Directions:
Report each line of the data that includes the word "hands".

Provided data:
########

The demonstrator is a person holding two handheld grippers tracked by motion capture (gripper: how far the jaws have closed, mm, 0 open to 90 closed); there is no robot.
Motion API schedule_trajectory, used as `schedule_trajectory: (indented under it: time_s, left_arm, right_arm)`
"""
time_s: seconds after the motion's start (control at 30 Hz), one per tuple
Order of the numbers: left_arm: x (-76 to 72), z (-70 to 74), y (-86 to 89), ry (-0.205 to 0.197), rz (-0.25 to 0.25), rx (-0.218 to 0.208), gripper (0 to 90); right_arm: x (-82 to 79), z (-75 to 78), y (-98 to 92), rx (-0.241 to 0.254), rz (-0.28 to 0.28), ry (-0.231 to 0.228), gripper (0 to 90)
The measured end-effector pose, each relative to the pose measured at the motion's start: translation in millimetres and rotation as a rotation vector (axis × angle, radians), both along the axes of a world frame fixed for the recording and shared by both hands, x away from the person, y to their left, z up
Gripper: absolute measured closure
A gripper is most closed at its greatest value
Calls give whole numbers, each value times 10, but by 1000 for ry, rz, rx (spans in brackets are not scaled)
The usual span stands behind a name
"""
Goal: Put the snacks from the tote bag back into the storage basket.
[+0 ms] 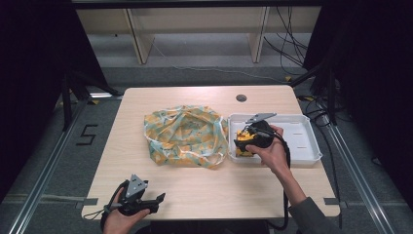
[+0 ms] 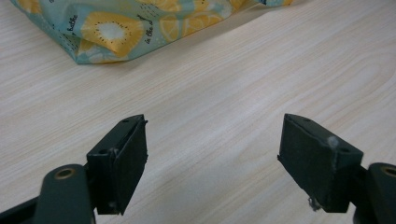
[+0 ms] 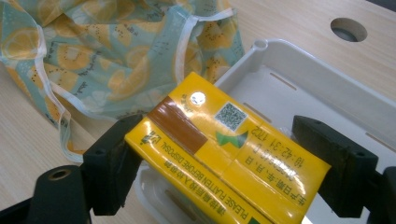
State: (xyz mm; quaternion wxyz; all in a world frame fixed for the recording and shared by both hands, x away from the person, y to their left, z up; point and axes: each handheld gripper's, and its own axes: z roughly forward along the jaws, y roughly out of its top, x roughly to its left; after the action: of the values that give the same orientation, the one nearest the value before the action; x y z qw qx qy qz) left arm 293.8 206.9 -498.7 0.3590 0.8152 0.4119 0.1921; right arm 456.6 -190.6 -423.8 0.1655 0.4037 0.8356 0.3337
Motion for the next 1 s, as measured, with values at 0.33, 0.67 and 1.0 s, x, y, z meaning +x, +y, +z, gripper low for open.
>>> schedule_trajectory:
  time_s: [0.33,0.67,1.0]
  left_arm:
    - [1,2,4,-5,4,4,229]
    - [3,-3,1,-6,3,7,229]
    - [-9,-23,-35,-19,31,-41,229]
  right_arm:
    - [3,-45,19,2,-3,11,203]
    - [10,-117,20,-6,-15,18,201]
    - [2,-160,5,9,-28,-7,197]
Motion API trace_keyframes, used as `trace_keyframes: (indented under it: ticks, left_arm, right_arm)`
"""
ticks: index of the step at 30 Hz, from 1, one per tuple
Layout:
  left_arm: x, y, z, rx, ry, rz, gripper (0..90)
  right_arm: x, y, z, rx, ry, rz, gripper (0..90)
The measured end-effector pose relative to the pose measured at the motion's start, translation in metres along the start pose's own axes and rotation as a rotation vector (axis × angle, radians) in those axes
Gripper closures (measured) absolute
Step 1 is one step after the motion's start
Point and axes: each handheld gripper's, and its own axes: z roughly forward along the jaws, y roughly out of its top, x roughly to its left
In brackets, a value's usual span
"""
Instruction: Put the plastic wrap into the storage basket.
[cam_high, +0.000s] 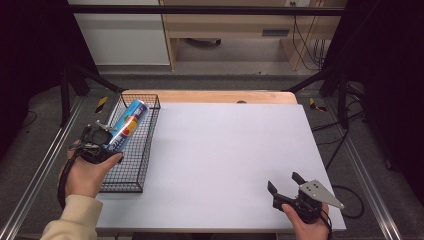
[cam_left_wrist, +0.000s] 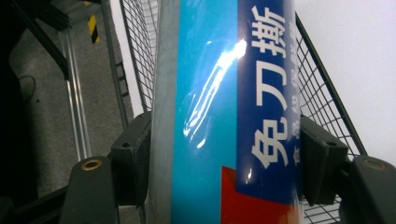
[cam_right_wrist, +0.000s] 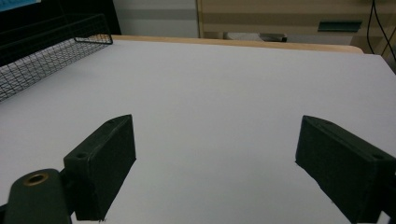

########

Solution for this task:
The measured end-effector pose, each relative to the pose measured at the motion's start: translation in millimetres and rotation as a rotation vector (axis × angle, radians), both along the axes of a world frame fixed for the recording and shared by both hands, x away from the person, y to their left, z up
State: (xyz mm; quaternion wxyz; all in a world frame fixed for the recording and shared by both hands, x away from the person, y to their left, z up; point and axes: each handheld gripper's, and its own axes: z roughly forward along the jaws, y roughly out of its top, x roughly to its left; after the action: of the values that give the same orientation, the one nearest the value before the action; x y z qw qx qy qz) left arm 293.8 206.9 -498.7 0.3590 0.8152 0.4119 0.1921; right arm 456.6 -190.6 -423.8 0.1655 0.4037 0.8356 0.3337

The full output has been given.